The foundation for Plan C was laid at a meeting 10 days later. Seaquist said the summit drew not just representatives from Ferry Advisory Committees and the Ferry Community Partnership, but also local elected officials, transit representatives and WSF employees interested in helping draft an alternative plan. Ferry riders also are bringing a wide range of disciplines to the effort, with attorneys, engineers, software designers and other professionals lending their expertise.
“All we’re doing is tapping into that talent that is already out there,” Seaquist said.
At the recommendation of Seaquist, attendees at the Jan. 18 meeting were divided into six committees: fleet size and ferry construction; schedules and service; organization and policy; business plan; communications; and coordination and bill drafting.
Those committees are still at work researching and culminating ideas for their segments of Plan C. Bedinger, who is serving on the coordination committee, said hundreds of suggestions also have been pouring in via e-mail.
BedinWger said Plan C organizers are beginning their effort by identifying basic benchmarks, including what service levels are required on each route and what size of fleet and terminal facilities that service level will require, then working down to details. Included in the plan will be recommendations for sustainably funding WSF.
Bedinger said the group is aware that the looming state budget will mean tightening the belt at WSF. But she said Plan C will offer more creative ways of trimming costs than WSF’s Plan A and B, such as cutting administrative staff and adjusting schedules on individual routes.
The group hopes to have Plan C ready for Seaquist to take to the Legislature in early March. The tight timeline is the biggest challenge facing Plan C, Bedinger said.
“Can we row this boat fast enough?” she said. “I don’t know.”
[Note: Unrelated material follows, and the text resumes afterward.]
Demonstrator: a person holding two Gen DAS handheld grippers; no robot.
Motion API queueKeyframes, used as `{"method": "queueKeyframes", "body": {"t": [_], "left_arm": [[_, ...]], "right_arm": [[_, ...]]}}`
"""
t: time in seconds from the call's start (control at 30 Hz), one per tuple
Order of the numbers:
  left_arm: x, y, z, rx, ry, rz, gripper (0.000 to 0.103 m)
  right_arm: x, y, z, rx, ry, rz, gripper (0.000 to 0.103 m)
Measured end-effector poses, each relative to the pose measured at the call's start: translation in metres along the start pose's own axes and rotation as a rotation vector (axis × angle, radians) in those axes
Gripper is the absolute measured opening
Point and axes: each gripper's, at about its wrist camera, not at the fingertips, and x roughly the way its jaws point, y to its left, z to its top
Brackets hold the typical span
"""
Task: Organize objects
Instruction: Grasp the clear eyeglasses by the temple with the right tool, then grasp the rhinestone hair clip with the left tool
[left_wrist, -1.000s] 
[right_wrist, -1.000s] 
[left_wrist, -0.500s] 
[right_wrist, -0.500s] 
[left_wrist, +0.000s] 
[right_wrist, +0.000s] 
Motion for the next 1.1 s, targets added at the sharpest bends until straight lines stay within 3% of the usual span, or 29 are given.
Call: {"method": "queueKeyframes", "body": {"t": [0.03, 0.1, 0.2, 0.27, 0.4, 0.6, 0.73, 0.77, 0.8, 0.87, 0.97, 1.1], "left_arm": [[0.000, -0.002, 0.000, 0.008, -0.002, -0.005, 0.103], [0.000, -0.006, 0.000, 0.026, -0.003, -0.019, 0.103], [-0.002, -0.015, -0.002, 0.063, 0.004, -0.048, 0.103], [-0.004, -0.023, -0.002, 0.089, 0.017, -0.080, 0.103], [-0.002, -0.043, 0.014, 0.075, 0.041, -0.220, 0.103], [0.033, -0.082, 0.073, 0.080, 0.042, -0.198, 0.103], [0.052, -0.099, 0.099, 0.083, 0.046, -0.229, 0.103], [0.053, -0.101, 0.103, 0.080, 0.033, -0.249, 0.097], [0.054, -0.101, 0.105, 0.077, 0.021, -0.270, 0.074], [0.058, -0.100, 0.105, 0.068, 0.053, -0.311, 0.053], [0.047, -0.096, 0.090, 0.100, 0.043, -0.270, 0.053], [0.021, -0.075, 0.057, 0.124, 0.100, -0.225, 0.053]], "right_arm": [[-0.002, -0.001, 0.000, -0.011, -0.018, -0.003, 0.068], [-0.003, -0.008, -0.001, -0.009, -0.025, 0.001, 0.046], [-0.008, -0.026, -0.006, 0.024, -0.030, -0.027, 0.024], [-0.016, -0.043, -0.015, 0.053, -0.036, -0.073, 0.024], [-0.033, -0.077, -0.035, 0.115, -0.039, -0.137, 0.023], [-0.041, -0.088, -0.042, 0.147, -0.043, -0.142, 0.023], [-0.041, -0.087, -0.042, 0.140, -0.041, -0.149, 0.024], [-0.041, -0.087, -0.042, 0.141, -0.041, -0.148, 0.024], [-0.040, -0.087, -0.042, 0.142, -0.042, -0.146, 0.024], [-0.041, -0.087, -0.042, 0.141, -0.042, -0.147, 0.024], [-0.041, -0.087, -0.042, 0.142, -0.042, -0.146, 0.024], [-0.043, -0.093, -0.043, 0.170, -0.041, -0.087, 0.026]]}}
In the meantime, the Plan C group is doing what it can to sway policy makers. It’s using its Web site, www.citizenswriteplanc.com to post open letters to WSF, circulate petitions and publicize a Feb. 18 rally in Olympia being organized by Vashon Island residents.
Whether Plan C is passed or not, Bainbridge Islander and Ferry Community Partnership organizer Debbi Lester said the effort has already left West Sound ferry communities better organized than ever before. Citizenswriteplanc.com and its network will likely be maintained into www.ferrywatch.org after the planning effort is complete.
“This effort is very much bringing in all the ferry-served communities,” Lester said. “It’s pretty thrilling.”
While Plan C has drawn widespread support in the West Sound region, not everyone is onboard with the effort. Bedinger said the group has had an especially difficult time reaching out to communities in the North Sound and in King County.
Orcas Island resident and San Juan County FAC Chair Ed Sutton said he would rather see citizen groups working with WSF staff to improve their plans rather than writing a plan from scratch.
“I think that Plan C is a waste of time,” Sutton said. “It’s an incredible waste of time.”
More important than operations strategies are the big money questions, Sutton said. What long-range financial suggestions will the Transportation Commission bring to Olympia? What commitment is the Legislature willing to give to building new boats?
“Unless the folks in Olympia make those hard decisions, it will practically be mute what plan you choose,” Sutton said.
As far as WSF chief David Moseley is concerned, any public engagement is good, whether it’s channeled into WSF’s plans or an outside effort such as Plan C.
“I think that any involvement that we’re getting from the public that is trying to address the financial unsustainability of the ferry system is positive,” Moseley said. “Because it addresses our core problem.”